So here’s a typical dinner scene around here in quarantine-land with my cozy little family of three, which consists of my husband, my 7-year-old daughter and me:
“I read today that—”
“Talk to ME!” our child yells.
“Let me just tell Papa something. So I read—”
“You only ever talk to EACH OTHER!”
“Noa, you know that’s not true,” my husband says. “Let your mother speak.”
“I spend all day talking to you!” I say to her, trying to conceal my annoyance that I do, indeed, spend all day talking to only her. “Now I want to tell Papa something. You can wa—”
“TALK. TO. MEEEEEEEEEEEEEE!”
“Let us talk!” we both yell.
Has the pandemic stolen anyone else’s marriage?
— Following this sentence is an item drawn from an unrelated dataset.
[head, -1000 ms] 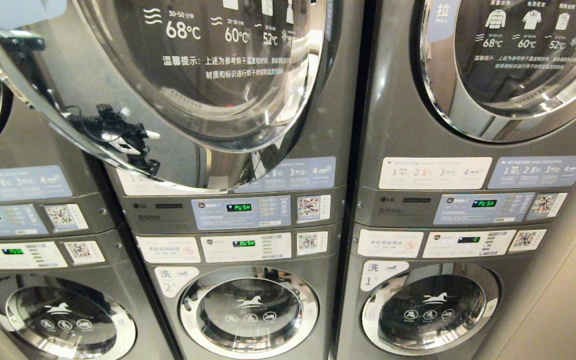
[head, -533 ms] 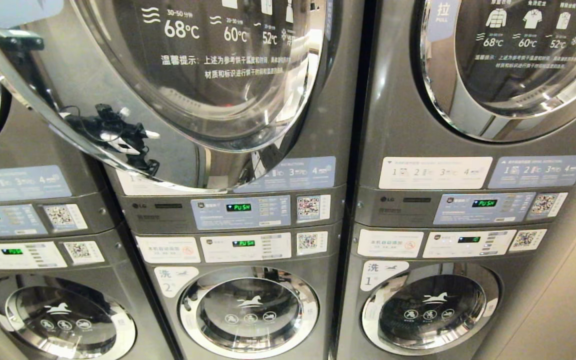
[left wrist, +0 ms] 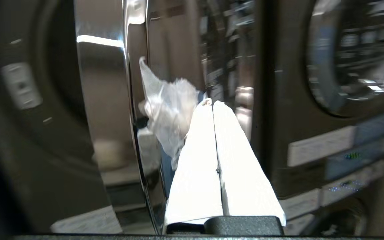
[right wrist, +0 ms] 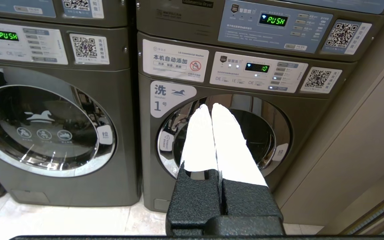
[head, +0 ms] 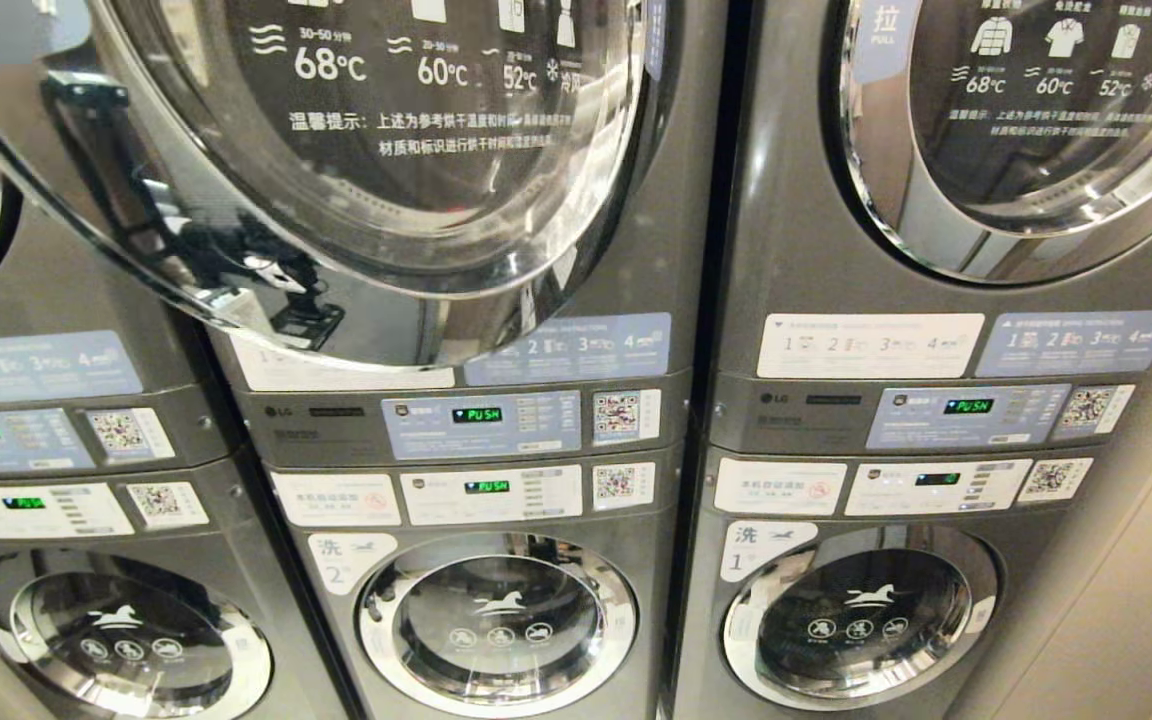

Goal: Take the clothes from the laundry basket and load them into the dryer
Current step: Close the dryer

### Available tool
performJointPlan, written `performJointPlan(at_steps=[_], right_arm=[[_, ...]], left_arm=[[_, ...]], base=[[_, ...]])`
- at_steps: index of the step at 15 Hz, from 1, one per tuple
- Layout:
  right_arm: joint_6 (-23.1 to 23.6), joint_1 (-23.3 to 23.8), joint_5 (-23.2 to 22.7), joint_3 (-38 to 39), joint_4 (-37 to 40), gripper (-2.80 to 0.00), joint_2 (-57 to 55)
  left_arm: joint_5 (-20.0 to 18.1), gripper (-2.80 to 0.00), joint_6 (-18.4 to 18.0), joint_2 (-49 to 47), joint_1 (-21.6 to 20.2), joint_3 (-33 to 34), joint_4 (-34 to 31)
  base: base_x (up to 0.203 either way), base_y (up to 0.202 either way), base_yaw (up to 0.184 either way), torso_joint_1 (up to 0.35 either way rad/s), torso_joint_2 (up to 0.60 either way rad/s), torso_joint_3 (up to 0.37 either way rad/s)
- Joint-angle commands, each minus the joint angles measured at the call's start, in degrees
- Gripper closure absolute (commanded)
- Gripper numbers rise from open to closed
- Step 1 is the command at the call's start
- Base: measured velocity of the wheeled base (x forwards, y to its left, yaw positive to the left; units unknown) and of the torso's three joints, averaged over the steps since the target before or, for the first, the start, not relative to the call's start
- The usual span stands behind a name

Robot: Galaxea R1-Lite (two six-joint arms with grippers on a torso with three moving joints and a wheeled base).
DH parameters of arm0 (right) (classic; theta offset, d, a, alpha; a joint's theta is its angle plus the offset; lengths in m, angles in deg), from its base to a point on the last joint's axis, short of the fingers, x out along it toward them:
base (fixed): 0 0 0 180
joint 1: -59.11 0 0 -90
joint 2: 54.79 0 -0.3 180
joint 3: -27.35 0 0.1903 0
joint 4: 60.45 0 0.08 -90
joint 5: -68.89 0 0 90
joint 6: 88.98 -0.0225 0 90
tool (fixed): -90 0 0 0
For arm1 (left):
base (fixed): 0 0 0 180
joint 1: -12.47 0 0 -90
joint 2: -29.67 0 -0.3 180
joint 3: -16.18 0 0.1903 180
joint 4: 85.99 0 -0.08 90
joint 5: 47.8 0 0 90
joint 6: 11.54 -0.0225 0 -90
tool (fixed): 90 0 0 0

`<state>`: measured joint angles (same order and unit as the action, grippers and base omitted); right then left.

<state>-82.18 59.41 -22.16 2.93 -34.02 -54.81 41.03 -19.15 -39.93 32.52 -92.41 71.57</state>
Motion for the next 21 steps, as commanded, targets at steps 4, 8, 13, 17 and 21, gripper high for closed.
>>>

Our situation, in brief: From the moment our daughter wakes up in the morning until around 5pm, when I insist my husband emerge from his office (the bedroom), I am with our daughter. I am setting up her Zooms, keeping her on or off the iPad, feeding her, and getting her to get dressed and brush her teeth and do her work and get outside and stop melting down, and, let’s not forget, playing with her — all while trying to do my other job, which is to write. At 5pm, my husband emerges and we eat dinner, go for a family walk (during which my husband and I are not “allowed” to talk to each other), read with her, and then — AND THEN. Then, my sweet second grader, who before-pandemic went to bed at 8pm, will not go to sleep until 10:30pm. With me in the room with her.
Tell me, dear reader, when are two partners stuck with their only child in a pandemic meant to have a) a real conversation, and b) sex?
The first few weeks of our quarantine were, I’m almost ashamed to say, vaguely blissful. My husband and I were getting along better than we have in years, surely because things had slowed down; he was more engaged in family life, and we felt grateful and lucky to be safe and healthy. Our daughter seemed to be thriving doing art projects and heading to empty beaches with me in the middle of the week. None of us thought this would last very long.
That was so many months ago now, and, like most families, our situation has devolved considerably and we are deep in survival-of-the-family mode, which leaves very little time for our marriage. And yet, with so little time for our marriage, our family life falls apart at a rapid pace as my husband and I become more brittle with each other. It’s a vicious Catch-22.
“For our family to work,” we try to explain to our daughter on one of our walks, “Mama and Papa need to talk to each other. If we don’t get a chance to talk, our family cannot work well.”
She has no idea what I’m saying, but it’s straightforward: Without time devoted exclusively to marital togetherness — whether that be deep talks, watching “Fauda” or “Better Things” sprawled side by side on the couch, or regular sex — my husband quickly starts to seem like a really annoying roommate who leaves his shoes in the entryway and his dishes in the sink. The chemistry evaporates. The intimacy feels off and forced. I start to think: Why are you still here?
“Date night” has always been a sort of lame joke to most married people I know; I’ve never subscribed to the idea that one night out can actually repair weeks or months of family messiness, anger or resentment just because you give your dinner out a name. But there is actually something rather vital about reminding ourselves of the reasons why we ended up together in the first place, and kid-free time — call it “date night” or not — does help with that.
But how do we find time for intimacy of any kind when our kids never go anywhere, and my kid in particular is so needy right now? It doesn’t feel like the right time to sleep-train (again), or force her to spend yet more time alone when as an only child she is already so lonely. It doesn’t feel like the right time to teach her to become even more self-sufficient when half the time I’m with her I’m multitasking and on a work assignment myself.
It feels like the time to throw up my hands and follow her lead, within reason. Unlike me, she can’t start drinking at 6pm or eat ice cream out of the pint at midnight, or — if we ever had any privacy — have sex to decompress. She’s expressing her anger and stress by clinging to me. I cannot, in good conscience, shake her off.
So what does this mean for my marriage? I’ve learned over the last eight years that “fixing” the marriage actually cannot wait. Putting the marriage on hold for a so-called “better” time to repair things doesn’t work. Something that’s broken doesn’t stay in a static state of brokenness. The bad feelings only multiply, feeding on themselves.
So I know that what my husband and I need is moments, at the very least. Moments of intimacy. That could just mean touching each other as we pass in the kitchen. Talking or cuddling in bed for a few minutes before I pass out and he goes back to his computer to work. Thanking each other sincerely for doing the groceries/ the cooking/ the toilet cleaning. It might mean throwing the kid in front of the TV for a while to get some semblance of privacy.
Our marriages are withstanding more than we perhaps anticipated they could. So are our family units as a whole. The two entities — parenting and partnership — are inextricably linked, but also distinct, which can sometimes be hard to remember. Never before have they been so fused for such a long, indefinite period of time. It’s a new kind of balancing act, one we will one day look back on with awe and sadness, and hopefully not a small amount of laughter.